I am trying to scrape Flipkart to extract reviews for a product using request and beautifulsoup package.how can take out data present in Read more click event present in those review.

Sonu
  • 41
  • 5
  • you have to use selenium,geckodriver,bs4 to scrape the sites like Flipkart. – Chandu Sep 13 '18 at 17:33
  • Can't we do without using selenium?..with only beautiful soup package – Sonu Sep 13 '18 at 17:37
  • Nope, can you check the answer and let me know if you're okay with it. because it's working code. if helpful, please accept the answer. – Chandu Sep 13 '18 at 17:38
  • Actually I have taken out all the details required .. except reviews that was pending due to read more issue..let me try – Sonu Sep 13 '18 at 17:41
  • You can actually map the urls with this script as a function or tweak it as you want. Sure Thank you and all the best :-) – Chandu Sep 13 '18 at 17:44
  • Can you provide us the url of an example? – teller.py3 Sep 13 '18 at 17:53
  • https://www.flipkart.com/poco-f1-graphite-black-64-gb/product-reviews/itmf8fyjyssnt25c?page=1&pid=MOBF85V7A6PXETAX ..I have taken out all the necessary details..except reviews ..due to read more thing.. i have used beautifulsoup and requests package – Sonu Sep 14 '18 at 16:22

2 Answers2

2
from selenium import webdriver
from selenium.webdriver.common.by import By
from contextlib import closing
from selenium.common.exceptions import TimeoutException
from selenium.webdriver.common.action_chains import ActionChains
from selenium.webdriver import Firefox
from selenium.webdriver.support.ui import WebDriverWait
from selenium.webdriver.support import expected_conditions as EC
from selenium.webdriver.common.keys import Keys
import time
import urllib2
import re
from bs4 import BeautifulSoup
import unicodedata

def remove_non_ascii_1(text):

    return ''.join([i if ord(i) < 128 else ' ' for i in text])

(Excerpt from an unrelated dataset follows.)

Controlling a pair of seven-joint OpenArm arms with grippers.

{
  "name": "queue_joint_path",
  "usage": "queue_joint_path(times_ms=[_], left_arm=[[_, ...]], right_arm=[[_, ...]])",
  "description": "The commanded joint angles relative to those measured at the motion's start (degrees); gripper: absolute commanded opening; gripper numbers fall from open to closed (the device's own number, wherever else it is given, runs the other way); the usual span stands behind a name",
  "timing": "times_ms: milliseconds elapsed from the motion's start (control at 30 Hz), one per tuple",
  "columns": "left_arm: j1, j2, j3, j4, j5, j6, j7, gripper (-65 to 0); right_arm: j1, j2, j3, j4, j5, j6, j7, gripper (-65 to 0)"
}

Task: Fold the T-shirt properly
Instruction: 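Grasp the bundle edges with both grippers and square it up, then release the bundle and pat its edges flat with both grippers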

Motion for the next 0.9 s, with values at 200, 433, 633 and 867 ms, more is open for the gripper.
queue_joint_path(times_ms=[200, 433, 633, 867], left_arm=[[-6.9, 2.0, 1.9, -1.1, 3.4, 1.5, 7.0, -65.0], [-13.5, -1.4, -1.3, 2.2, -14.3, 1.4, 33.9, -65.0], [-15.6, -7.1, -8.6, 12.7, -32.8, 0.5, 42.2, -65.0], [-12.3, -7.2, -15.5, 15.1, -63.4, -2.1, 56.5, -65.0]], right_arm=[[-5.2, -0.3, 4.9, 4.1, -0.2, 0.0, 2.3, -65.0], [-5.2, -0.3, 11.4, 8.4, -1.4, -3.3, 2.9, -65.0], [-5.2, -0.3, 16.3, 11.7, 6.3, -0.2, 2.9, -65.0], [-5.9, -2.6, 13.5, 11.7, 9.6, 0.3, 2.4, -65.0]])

with closing(Firefox()) as browser:
    site = "https://www.flipkart.com/asus-zenfone-2-laser-ze550kl-black-16-gb/product-reviews/itme9j58yzyzqzgc?pid=MOBE9J587QGMXBB7"
    browser.get(site)

    file = open("review.txt", "w")

    for count in range(1, 10):
        nav_btns = browser.find_elements_by_class_name('_33m_Yg')

        button = ""

        for btn in nav_btns:
            number = int(btn.text)
            if(number==count):
                button = btn
                break

        button.send_keys(Keys.RETURN)
        WebDriverWait(browser, timeout=10).until(EC.presence_of_all_elements_located((By.CLASS_NAME, "_2xg6Ul")))

        read_more_btns = browser.find_elements_by_class_name('_1EPkIx')


        for rm in read_more_btns:
            browser.execute_script("return arguments[0].scrollIntoView();", rm)
            browser.execute_script("window.scrollBy(0, -150);")
            rm.click()

        page_source = browser.page_source

        soup = BeautifulSoup(page_source, "lxml")
        ans = soup.find_all("div", class_="_3DCdKt")


        for tag in ans:
            title = unicode(tag.find("p", class_="_2xg6Ul").string).replace(u"\u2018", "'").replace(u"\u2019", "'")
            title = remove_non_ascii_1(title)
            title.encode('ascii','ignore')
            content = tag.find("div", class_="qwjRop").div.prettify().replace(u"\u2018", "'").replace(u"\u2019", "'")
            content = remove_non_ascii_1(content)
            content.encode('ascii','ignore')
            content = content[15:-7]

            votes = tag.find_all("span", class_="_1_BQL8")
            upvotes = int(votes[0].string)
            downvotes = int(votes[1].string)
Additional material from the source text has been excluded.